WOW ! That was FAST, Beth ! It seems like just a few days ago we were all talking about who did or didn’t like chard. I like it, but have not done well at growing it. One restaurant that I went to years back had chard growing outside in pretty planters along the sidewalk to the door, and it looked absolutely gorgeous as a kind of green outside plant.
Yvonne--I checked the Aerogarden and it says "Day 17," so it only took 17 days to get that size. I'm expecting it to get much fuller/taller but I could start harvesting leaves now. You should get some seeds and try it in one of your AGs! Once established it can be moved to soil if you'd prefer.

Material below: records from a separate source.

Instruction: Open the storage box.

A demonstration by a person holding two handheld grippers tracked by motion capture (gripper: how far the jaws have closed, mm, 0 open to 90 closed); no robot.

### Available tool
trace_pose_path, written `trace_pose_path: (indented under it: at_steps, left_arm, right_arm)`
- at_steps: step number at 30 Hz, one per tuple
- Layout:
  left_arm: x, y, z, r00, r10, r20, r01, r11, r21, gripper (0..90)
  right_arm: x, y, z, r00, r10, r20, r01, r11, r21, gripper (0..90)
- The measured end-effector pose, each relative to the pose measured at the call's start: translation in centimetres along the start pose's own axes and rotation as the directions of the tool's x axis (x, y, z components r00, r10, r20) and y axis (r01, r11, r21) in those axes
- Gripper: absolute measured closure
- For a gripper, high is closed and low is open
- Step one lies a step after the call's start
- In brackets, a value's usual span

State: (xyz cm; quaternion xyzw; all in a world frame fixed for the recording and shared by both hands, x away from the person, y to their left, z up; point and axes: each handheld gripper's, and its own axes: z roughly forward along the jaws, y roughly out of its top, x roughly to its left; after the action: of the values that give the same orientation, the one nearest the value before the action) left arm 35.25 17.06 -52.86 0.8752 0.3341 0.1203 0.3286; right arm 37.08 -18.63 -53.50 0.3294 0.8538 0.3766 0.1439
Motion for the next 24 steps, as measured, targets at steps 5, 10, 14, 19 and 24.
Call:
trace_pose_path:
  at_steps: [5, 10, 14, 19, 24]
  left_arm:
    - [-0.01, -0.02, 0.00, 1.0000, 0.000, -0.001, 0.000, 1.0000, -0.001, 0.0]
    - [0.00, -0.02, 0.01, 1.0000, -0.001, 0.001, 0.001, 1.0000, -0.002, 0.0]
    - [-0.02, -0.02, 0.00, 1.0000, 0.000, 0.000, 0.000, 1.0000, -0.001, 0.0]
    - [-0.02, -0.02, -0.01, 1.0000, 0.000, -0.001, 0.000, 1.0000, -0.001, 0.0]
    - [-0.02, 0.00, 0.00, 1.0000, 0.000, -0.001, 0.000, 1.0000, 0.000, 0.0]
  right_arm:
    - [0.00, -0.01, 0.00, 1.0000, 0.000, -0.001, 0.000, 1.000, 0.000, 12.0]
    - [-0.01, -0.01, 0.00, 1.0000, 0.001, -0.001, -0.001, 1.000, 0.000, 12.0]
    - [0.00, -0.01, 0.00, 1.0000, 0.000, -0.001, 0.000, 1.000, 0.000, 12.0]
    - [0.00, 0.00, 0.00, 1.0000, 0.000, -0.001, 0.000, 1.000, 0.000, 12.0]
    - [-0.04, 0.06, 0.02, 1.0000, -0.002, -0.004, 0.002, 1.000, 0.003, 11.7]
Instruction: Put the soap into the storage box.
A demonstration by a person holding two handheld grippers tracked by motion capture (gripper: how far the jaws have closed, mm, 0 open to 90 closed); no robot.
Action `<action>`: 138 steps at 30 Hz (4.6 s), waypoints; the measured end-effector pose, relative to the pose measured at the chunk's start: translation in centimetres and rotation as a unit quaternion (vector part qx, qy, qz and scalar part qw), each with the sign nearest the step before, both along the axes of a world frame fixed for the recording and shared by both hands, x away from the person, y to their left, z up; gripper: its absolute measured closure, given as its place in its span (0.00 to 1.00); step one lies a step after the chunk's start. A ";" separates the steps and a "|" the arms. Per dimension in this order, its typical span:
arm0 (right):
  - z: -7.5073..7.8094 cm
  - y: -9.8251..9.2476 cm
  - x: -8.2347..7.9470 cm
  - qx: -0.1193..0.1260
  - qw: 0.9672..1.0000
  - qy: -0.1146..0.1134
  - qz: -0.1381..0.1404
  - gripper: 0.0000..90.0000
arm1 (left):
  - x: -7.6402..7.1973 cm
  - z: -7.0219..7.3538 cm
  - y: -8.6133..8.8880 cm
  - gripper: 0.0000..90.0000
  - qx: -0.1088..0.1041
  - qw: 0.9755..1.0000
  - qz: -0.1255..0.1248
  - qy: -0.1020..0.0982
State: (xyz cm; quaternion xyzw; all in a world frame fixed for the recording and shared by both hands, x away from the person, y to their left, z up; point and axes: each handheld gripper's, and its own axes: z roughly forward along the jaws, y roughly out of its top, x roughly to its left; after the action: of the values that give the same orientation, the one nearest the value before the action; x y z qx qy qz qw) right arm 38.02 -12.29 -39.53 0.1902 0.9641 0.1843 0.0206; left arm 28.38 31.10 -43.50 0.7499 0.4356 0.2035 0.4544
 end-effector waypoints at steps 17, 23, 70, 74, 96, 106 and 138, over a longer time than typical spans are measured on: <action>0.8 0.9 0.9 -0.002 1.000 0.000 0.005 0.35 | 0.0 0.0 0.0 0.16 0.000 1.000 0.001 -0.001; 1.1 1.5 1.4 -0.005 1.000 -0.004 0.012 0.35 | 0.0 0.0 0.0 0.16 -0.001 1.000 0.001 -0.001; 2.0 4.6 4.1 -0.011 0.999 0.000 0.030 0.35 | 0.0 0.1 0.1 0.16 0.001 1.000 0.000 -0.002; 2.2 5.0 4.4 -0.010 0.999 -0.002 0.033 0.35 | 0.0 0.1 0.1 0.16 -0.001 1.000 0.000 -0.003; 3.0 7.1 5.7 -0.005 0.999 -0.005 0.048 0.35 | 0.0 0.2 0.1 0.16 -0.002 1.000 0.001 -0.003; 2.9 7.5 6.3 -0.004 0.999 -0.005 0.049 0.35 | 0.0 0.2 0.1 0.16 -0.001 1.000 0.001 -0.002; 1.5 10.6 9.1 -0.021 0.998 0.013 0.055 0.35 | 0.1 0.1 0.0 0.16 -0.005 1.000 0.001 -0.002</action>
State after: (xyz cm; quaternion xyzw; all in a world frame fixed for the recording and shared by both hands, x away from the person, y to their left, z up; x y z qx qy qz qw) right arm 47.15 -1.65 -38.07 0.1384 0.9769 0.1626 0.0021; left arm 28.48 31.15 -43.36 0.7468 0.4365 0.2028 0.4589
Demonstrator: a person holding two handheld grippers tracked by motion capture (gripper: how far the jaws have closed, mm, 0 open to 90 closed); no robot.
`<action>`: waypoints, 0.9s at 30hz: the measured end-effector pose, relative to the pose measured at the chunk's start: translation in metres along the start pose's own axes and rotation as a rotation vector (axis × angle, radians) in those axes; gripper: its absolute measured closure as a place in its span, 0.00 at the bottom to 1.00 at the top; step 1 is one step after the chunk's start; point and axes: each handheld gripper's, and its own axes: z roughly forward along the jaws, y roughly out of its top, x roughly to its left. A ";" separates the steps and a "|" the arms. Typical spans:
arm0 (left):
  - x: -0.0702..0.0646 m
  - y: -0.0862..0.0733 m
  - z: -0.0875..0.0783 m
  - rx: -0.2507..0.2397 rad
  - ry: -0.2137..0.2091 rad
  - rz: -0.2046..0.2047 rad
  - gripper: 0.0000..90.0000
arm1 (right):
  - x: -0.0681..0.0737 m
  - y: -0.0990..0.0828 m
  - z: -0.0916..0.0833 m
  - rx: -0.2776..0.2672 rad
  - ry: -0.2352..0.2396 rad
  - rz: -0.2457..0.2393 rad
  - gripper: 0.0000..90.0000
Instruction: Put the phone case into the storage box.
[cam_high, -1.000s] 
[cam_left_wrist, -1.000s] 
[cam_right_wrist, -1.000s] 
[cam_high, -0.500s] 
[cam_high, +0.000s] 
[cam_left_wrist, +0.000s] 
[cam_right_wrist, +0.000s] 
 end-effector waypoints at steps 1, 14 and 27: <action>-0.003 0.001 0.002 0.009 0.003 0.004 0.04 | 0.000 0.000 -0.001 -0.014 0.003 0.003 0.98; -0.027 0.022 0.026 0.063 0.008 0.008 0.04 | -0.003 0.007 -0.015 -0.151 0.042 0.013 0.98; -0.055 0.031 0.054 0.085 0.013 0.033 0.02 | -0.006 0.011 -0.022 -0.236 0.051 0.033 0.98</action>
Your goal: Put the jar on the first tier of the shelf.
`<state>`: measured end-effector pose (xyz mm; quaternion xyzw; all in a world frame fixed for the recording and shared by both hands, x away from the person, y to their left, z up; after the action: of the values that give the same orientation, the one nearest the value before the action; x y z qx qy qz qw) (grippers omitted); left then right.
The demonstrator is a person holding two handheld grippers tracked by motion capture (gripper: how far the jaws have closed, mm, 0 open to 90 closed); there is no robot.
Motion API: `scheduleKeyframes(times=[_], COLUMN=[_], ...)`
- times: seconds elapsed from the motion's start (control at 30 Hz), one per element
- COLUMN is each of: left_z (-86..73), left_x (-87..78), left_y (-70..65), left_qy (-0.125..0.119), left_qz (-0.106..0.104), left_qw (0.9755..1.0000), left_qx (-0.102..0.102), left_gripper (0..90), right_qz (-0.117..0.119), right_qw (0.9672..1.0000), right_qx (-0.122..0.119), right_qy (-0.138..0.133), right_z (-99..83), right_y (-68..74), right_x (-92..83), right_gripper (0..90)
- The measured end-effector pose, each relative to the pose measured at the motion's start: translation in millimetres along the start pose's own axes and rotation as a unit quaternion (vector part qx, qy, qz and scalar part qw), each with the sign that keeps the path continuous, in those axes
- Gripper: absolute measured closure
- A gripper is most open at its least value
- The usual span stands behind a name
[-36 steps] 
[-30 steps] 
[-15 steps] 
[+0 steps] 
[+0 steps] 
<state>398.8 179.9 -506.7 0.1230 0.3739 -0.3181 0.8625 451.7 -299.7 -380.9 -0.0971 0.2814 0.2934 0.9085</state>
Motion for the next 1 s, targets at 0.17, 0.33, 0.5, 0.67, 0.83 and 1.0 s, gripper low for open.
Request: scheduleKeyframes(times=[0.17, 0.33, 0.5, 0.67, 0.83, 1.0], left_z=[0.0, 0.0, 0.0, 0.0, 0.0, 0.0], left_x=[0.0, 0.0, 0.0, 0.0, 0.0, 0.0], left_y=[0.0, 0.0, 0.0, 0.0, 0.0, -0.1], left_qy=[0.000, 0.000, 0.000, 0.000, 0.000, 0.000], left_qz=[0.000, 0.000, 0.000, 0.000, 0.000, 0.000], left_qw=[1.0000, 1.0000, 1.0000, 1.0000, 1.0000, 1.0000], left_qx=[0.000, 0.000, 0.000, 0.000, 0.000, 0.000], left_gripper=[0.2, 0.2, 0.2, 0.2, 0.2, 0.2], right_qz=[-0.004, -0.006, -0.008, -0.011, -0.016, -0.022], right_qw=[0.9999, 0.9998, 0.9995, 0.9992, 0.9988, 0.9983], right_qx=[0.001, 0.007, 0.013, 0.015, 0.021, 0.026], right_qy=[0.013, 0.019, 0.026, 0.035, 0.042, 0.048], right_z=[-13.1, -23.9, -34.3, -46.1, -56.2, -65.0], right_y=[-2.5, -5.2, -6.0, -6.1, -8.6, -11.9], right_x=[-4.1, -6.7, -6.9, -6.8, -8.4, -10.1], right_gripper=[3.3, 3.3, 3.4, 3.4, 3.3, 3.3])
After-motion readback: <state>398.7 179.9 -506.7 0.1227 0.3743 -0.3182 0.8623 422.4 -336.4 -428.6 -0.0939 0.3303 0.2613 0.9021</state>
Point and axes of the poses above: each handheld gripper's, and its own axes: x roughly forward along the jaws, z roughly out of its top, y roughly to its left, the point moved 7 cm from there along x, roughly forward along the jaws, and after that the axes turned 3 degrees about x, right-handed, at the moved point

As already posted in the Aerogarden thread, I harvested the largest chard leaves this morning. I'm going to saute' them with garlic and a splash of soy sauce as a side dish for supper. I found this simple recipe online... Easy Swiss Chard Stir Fry Ingredients 1 bunch swiss chard 8 to 10 leaves 1 tablespoon peanut oil (or vegetable oil) 3 cloves garlic , coarsely chopped 1 teaspoon sugar 2 teaspoons soy sauce (or tamari for gluten-free) Instructions To prep the swiss chard, cut off the stems and chop the leaves into 1-cm (1/2-inch) pieces. Chop the leaves into 4-cm (1.5-inch) pieces. Separate the stems and leaves. Heat oil in a cast iron pan (or wok, or a heavy skillet) until hot. Add garlic. Stir a few times until fragrant. Add the chard stems. Cook and stir a few times until they start to soften. Add the leaves. Quickly stir a few times. Add sugar and swirl in soy sauce. Immediately stir to mix well. Cook and stir until the chard turns tender. Transfer to a serving plate immediately to stop cooking. Serve warm or at room temperature as a side dish.
OK, I wasn't too thrilled with that chard recipe. Too much garlic, too much something. My husband said it was "OK", but I think I'll stick with sauteing in butter.
Hey Beth, I love all kinds of chard, kale, etc. Yeah, I know I am weird. But you can do lots of good things with it and it just hits the spot with me. I'll often cream some butter with cooked garlic, rosemary, thyme, bacon bits. Once I've sauteed the chard in a good olive oil, I drizzle the aforementioned creamed butter sauce over it. Divine, Luv.
You really want to know good friend? Listen, Beth, you did know that after I turned 90 last January, I went to hell in a basket with all this sciatica lower back nerve inflammation. After 7 months, I saw the sports pain doctor, who immediately shot me up with Cortisone. Has been working like a charm, thankfully. Then 3 weeks ago, I try leaving my bed and what felt like a sharp hot knife stabbed me in the middle of my knee, twisted, sending pain into my shoulder and down to my toes. I yelped out loud, I'll have you know. I could not walk, even with a walker. So, the doctor ordered x-rays and an MRI before returning to the orthopedist. From my mid back to the root of my sacral area where all the nerve plexes are, is an absolute tangle mess of neuropathy, and various forms of arthritis and this is my future. So, today I got a shot in the knee and was told to be back in 3 months for more. I've been taking oral Prednisone for several weeks now, and I'm swelling up like a balloon, so the weaning begins tomorrow. The injections should suffice. I was out dancing tonight and feel fine. Of course this stuff makes one feel like Wonder Woman. I'll be 91 in a month and raring to go. My poor dog thinks I've flipped. Now, on to you. Are you OK? Really doing OK? Be honest with me in a pm if you must. Speaking of which, I'll be sending you one later. I think of you often down there in Houston and worry. You are a good friend.
Oh my goodness, Lois! I'm so sorry to hear of the sciatica and neuropathy, bless you. I had no idea you were going through all this... we are going to have to keep in better touch with each other. I'm glad the steroid helps but I know it does cause some swelling. I'm glad you can get some relief from the pain. I'm doing OK, thanks for asking. I have occasional aggravation from lymphedema and a lot of muscle spasms/cramps for some unknown reason. But all things considered I'm doing OK. Sending you a big hug, my friend.
When I just saw the title to this thread it hit me like CHARD! for a second. It hit me like a bad word. Merde? LOL
@Beth Gallagher you can make garlic olive oil and use that. The garlic taste won't be nearly so strong.